» What is required: Produce word for word the lines of the data below running from the one that has "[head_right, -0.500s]" to the one that has "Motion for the", inclusive, and no others.

» Input data:
- - - - -
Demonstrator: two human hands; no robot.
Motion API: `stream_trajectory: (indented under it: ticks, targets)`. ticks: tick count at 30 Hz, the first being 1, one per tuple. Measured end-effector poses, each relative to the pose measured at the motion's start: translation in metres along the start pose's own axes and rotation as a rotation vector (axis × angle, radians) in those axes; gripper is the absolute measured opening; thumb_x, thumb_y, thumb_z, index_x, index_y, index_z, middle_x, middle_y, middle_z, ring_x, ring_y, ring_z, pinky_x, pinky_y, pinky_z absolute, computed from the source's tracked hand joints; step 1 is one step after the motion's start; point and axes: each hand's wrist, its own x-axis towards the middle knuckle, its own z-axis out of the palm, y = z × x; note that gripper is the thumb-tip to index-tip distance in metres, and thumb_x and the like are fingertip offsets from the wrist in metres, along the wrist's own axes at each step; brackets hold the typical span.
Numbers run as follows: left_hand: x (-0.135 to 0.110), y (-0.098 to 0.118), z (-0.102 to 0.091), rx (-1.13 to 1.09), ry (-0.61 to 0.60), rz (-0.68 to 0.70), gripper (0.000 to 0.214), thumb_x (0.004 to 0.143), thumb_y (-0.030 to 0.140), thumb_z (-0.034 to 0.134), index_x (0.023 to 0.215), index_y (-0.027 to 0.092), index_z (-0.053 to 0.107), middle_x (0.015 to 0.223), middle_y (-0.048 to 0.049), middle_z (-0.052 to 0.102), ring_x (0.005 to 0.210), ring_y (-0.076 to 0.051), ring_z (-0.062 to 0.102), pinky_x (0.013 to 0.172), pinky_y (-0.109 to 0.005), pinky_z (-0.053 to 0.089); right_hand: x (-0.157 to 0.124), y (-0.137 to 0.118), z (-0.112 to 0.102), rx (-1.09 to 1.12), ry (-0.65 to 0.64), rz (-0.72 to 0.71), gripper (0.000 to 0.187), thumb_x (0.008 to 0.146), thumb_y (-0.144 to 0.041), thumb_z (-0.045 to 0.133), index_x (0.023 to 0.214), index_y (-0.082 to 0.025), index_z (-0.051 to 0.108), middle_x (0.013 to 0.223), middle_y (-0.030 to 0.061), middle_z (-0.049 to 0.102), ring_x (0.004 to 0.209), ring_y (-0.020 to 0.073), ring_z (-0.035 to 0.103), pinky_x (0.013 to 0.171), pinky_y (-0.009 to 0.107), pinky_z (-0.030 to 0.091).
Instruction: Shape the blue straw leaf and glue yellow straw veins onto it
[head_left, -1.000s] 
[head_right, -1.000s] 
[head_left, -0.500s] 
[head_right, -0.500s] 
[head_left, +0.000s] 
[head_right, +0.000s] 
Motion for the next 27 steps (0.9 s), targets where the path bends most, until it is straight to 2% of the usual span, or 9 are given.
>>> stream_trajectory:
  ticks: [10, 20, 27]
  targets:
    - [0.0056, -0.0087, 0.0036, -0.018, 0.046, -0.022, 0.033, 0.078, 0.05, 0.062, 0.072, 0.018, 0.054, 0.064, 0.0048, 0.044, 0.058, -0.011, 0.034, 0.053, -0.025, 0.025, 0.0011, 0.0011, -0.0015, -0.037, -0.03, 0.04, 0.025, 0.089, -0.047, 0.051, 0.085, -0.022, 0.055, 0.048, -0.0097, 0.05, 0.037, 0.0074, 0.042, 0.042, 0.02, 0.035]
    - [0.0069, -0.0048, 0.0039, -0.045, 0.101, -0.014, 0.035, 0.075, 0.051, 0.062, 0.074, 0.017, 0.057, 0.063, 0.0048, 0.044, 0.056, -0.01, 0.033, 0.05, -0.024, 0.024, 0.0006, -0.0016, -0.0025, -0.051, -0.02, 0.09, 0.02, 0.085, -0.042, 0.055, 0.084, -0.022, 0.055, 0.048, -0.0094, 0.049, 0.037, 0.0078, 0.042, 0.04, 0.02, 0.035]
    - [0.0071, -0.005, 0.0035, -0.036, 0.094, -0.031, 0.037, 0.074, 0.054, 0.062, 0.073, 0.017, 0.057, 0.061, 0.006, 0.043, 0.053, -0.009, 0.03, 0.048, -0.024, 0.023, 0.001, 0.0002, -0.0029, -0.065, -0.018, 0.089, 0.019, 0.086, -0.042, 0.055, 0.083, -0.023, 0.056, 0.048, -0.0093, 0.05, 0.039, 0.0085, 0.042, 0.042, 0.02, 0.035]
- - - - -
» Exercise result:
[head_right, -0.500s] 
[head_left, +0.000s] 
[head_right, +0.000s] 
Motion for the next 27 steps (0.9 s), targets where the path bends most, until it is straight to 2% of the usual span, or 9 are given.

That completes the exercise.